I loved
Elegance of the Hedgehog, primarily because Barbery created two characters who, although deeply flawed and often annoying, were so obviously vulnerable and sad that one (I) couldn't help but feel deeply for them. That story unfolded as carefully and precisely as an origami swan, revealing deeper nuance of character with each alternating chapter, bringing two very isolated and lonely characters together (through plot, character and symbolically).
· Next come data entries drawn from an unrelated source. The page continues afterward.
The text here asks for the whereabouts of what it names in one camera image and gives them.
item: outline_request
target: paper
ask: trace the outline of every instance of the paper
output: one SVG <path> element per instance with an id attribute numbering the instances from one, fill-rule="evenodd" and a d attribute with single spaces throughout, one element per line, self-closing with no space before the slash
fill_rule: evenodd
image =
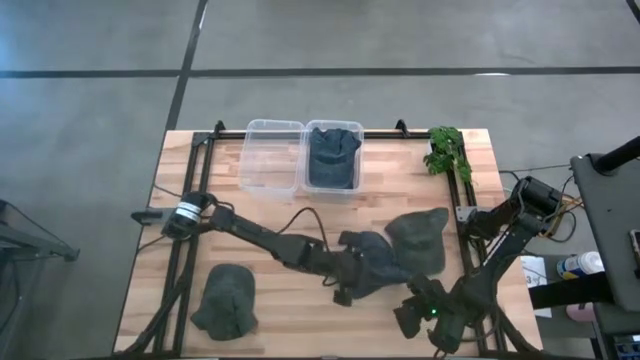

It also took broad and very funny swipes at the bourgeois conventions of the society in which they lived; offered a tantalizing and shocking revelation about one of the main characters in the penultimate chapter which cemented our compassion for her, and matched that with a very clever stylistic twist involving POV that let us know that Barbery was in complete control of her story all the way along.
For everything that
Hedgehog did right, this one does wrong. An unpleasant (and worse, uninteresting) main character who never becomes sympathetic; a central quest that is absolutely nonsensical and insignificant; secondary characters (too many; a new one in every alternating chapter) who neither reveal much about themselves, nor about M. Athens; no redeeming social satire whatsoever; and a formulaic style within each of M. Athens' chapters that becomes mind-numbingly repetitive as the bloody thing piles on chapter after chapter with no point or purpose.
Bleh. If I hadn't been led to believe (by
Hedgehog) that Barbery had the capacity to pull a braised rabbit from her stewpot at the last minute, I would have tossed it at the wall after the requisite 50 pages. As it was, I consumed a bunch of empty and over-sauced calories and am now seeking more robust and satisfying fare elsewhere.